Based on CMS inspection data, VERMILLION CONVALESCENT CENTER has a clean safety record: no substantiated abuse findings (meaning no confirmed cases of resident harm), no Immediate Jeopardy citations (the most serious violation level indicating risk of serious injury or death), and is not on the Special Focus Facility watch list (a federal program monitoring the lowest-performing 1% of nursing homes). The facility has a 3-star overall rating and ranks #100 of 100 nursing homes in Indiana. While no facility is perfect, families should still ask about staff-to-resident ratios and recent inspection results during their visit.

Do Nurses at Vermillion Convalescent Center Stick Around?

VERMILLION CONVALESCENT CENTER has a staff turnover rate of 38%, which is about average for Indiana nursing homes (state average: 46%). Moderate turnover is common in nursing homes, but families should still ask about staff tenure and how the facility maintains care continuity when employees leave.

Was Vermillion Convalescent Center Ever Fined?

VERMILLION CONVALESCENT CENTER has no federal fines on record. CMS issues fines when nursing homes fail to meet care standards or don't correct problems found during inspections. The absence of fines suggests the facility has either maintained compliance or corrected any issues before penalties were assessed. This is a positive indicator, though families should still review recent inspection reports for the full picture.

Is Vermillion Convalescent Center on Any Federal Watch List?

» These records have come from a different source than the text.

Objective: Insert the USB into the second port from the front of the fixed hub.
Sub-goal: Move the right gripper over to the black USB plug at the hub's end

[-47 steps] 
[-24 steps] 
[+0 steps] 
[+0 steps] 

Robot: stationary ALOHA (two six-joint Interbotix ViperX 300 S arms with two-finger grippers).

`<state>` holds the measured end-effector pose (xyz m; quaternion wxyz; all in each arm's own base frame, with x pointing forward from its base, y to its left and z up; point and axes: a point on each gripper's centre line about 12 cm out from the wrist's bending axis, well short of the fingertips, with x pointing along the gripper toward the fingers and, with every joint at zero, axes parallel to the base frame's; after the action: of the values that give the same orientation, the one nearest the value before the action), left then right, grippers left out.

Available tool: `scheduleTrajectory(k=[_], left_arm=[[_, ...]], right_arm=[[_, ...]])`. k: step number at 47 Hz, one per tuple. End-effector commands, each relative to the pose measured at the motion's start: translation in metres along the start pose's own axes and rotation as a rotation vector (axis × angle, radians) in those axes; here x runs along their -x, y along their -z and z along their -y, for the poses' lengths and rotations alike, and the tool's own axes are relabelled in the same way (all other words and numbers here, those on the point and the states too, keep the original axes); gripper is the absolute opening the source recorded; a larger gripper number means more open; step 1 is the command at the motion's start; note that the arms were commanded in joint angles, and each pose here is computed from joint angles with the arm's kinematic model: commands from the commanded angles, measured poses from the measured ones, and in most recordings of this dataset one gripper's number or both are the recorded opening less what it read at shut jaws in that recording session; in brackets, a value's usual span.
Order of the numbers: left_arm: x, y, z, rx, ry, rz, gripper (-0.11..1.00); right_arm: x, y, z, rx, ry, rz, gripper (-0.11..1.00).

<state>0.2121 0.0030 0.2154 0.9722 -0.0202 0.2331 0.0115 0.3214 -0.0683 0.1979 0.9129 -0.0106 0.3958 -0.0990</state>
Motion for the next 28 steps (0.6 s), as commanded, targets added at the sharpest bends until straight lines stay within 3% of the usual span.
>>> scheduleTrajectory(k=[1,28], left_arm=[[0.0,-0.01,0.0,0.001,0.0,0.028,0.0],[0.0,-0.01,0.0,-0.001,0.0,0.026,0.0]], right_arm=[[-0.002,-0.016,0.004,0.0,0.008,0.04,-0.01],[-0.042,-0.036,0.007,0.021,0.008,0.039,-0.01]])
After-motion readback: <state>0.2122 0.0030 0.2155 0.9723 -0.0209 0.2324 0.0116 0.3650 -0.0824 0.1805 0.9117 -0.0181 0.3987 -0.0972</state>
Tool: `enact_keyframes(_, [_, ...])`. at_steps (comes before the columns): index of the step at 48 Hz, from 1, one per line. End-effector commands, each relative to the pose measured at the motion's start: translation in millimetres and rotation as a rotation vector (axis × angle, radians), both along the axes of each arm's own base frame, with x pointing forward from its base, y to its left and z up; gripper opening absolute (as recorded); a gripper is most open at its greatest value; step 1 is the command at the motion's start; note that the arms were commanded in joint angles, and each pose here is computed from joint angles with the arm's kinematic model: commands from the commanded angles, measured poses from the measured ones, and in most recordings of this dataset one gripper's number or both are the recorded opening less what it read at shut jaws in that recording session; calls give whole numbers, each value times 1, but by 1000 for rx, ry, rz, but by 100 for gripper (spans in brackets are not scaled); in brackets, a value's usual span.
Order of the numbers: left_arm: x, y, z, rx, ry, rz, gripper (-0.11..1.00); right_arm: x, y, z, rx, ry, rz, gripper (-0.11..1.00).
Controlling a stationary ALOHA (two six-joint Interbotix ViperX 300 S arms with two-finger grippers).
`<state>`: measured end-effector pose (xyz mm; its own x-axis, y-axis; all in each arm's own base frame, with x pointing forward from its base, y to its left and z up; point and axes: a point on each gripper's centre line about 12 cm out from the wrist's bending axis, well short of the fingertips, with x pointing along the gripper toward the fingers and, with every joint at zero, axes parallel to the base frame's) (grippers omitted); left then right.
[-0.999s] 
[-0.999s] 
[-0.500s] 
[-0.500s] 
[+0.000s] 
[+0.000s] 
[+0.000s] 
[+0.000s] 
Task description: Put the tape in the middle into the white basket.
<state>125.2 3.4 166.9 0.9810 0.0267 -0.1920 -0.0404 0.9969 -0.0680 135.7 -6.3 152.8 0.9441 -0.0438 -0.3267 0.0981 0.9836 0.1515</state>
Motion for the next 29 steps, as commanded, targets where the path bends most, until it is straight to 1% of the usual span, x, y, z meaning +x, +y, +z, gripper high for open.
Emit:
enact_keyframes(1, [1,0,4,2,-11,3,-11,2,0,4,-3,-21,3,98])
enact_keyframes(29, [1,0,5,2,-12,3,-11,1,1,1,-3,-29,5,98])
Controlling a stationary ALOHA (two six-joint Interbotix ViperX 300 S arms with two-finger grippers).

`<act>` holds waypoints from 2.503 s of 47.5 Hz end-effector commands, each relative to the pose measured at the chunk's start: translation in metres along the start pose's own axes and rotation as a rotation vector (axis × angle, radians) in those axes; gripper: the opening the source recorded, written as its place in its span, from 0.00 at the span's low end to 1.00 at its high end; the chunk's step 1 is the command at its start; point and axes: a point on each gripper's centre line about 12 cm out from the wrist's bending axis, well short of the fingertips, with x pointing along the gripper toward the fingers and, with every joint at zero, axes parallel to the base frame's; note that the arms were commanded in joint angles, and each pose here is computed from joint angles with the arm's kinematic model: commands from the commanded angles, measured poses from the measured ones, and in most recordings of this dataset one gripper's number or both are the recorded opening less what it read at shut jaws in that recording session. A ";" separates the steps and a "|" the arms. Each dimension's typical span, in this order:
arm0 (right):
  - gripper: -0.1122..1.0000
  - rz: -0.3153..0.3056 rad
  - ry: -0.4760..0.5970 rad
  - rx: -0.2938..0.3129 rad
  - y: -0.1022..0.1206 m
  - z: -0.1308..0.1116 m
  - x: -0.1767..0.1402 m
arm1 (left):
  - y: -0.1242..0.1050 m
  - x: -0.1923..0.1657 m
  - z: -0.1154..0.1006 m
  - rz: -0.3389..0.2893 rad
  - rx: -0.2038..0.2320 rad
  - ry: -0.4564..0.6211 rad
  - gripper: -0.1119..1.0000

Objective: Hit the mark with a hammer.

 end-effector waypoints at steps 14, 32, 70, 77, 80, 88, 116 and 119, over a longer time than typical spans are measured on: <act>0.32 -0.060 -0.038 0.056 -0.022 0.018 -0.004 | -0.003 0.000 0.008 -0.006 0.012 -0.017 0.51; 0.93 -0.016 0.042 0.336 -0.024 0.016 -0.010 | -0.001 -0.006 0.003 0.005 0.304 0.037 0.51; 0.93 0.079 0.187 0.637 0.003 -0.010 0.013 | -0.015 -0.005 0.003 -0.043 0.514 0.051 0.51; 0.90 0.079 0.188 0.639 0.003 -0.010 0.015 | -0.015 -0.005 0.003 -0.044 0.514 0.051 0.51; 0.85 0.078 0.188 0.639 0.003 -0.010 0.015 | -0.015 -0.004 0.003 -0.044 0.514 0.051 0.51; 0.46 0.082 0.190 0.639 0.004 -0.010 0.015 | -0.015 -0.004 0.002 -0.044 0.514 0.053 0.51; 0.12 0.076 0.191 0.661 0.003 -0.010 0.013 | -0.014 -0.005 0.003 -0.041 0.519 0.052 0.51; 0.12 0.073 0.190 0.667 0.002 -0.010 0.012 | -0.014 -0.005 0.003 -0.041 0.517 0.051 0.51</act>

VERMILLION CONVALESCENT CENTER is not on any federal watch list. The most significant is the Special Focus Facility (SFF) program, which identifies the bottom 1% of nursing homes nationally based on persistent, serious quality problems. Not being on this list means the facility has avoided the pattern of deficiencies that triggers enhanced federal oversight. This is a positive indicator, though families should still review the facility's inspection history directly.